═════ SOURCE DATA

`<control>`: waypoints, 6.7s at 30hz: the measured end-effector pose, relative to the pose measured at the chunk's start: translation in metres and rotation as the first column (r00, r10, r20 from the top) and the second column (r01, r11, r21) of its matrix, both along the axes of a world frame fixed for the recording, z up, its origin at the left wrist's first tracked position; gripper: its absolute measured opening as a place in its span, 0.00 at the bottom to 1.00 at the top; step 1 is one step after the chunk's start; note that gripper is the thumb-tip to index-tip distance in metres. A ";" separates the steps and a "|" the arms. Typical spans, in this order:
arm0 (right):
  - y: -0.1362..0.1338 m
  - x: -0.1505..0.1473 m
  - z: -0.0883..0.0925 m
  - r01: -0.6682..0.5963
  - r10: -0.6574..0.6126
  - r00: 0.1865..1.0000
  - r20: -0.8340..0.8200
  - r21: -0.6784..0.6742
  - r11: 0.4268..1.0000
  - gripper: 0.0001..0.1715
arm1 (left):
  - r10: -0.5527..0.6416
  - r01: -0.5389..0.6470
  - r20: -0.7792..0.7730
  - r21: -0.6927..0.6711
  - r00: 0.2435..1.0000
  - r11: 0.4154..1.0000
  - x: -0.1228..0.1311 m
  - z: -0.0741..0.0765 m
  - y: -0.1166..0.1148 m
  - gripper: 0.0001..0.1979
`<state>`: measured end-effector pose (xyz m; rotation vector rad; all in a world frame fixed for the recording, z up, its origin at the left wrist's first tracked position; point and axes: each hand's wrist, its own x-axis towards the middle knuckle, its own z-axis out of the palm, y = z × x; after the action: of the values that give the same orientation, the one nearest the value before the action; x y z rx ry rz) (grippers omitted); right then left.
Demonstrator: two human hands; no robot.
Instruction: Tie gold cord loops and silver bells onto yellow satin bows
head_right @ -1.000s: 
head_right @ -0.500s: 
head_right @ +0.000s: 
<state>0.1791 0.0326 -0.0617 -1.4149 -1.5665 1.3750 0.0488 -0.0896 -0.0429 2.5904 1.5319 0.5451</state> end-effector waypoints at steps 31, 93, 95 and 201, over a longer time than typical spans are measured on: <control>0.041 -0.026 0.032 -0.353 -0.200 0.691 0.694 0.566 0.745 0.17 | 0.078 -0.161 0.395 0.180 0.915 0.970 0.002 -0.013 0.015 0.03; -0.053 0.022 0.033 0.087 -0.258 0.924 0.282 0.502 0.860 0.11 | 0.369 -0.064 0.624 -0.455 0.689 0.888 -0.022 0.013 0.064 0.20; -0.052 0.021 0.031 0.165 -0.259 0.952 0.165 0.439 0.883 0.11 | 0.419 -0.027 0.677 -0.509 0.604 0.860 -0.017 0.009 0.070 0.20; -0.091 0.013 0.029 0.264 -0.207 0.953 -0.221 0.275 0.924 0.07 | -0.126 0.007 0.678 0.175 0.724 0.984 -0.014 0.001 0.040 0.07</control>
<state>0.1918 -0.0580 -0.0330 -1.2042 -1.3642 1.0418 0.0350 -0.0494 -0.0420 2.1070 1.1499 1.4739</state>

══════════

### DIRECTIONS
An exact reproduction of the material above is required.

### EXERCISE OUTPUT
`<control>`: waypoints, 6.7s at 30hz: the measured end-effector pose, relative to the pose measured at the chunk's start: translation in metres and rotation as the first column (r00, r10, r20 from the top) and the second column (r01, r11, r21) of its matrix, both along the axes of a world frame fixed for the recording, z up, its origin at the left wrist's first tracked position; gripper: its absolute measured opening as a place in its span, 0.00 at the bottom to 1.00 at the top; step 1 is one step after the chunk's start; note that gripper is the thumb-tip to index-tip distance in metres. A ";" separates the steps and a "|" the arms. Typical spans, in this order:
arm0 (right):
  - y: -0.1362..0.1338 m
  - x: -0.1505..0.1473 m
  - z: -0.0883..0.0925 m
  - r01: -0.6682..0.5963
  - r10: -0.6574..0.6126
  - r00: 0.1865..1.0000
  - r20: -0.8340..0.8200
  - r21: -0.6784..0.6742
  - r11: 0.4268..1.0000
  - gripper: 0.0001..0.1715
arm1 (left):
  - r10: -0.5527..0.6416
  - r01: -0.5389..0.6470
  - r20: -0.7792..0.7730
  - r21: -0.6927..0.6711
  - r00: 0.2435..1.0000
  - r11: 0.4154..1.0000
  - x: -0.1228..0.1311 m
  - z: -0.0741..0.0765 m
  - y: -0.1166..0.1148 m
  - gripper: 0.0001..0.1979
`<state>`: measured end-effector pose (xyz m; rotation vector rad; all in a world frame fixed for the recording, z up, its origin at the left wrist's first tracked position; point and axes: each hand's wrist, its own x-axis towards the middle knuckle, its own z-axis out of the palm, y = z × x; after the action: of the values that give the same orientation, the one nearest the value before the action; x y z rx ry rz) (grippers omitted); right then left.
Demonstrator: two human hands; no robot.
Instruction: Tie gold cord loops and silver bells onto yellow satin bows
head_right @ -1.000s: 
head_right @ -0.500s: 
head_right @ +0.000s: 
<state>0.1791 0.0326 -0.0617 -1.4149 -1.5665 1.3750 0.0488 -0.0896 -0.0429 2.5904 1.5319 0.5451</state> end-effector waypoints at steps 31, 93, 95 and 201, over a longer time than typical spans are measured on: <control>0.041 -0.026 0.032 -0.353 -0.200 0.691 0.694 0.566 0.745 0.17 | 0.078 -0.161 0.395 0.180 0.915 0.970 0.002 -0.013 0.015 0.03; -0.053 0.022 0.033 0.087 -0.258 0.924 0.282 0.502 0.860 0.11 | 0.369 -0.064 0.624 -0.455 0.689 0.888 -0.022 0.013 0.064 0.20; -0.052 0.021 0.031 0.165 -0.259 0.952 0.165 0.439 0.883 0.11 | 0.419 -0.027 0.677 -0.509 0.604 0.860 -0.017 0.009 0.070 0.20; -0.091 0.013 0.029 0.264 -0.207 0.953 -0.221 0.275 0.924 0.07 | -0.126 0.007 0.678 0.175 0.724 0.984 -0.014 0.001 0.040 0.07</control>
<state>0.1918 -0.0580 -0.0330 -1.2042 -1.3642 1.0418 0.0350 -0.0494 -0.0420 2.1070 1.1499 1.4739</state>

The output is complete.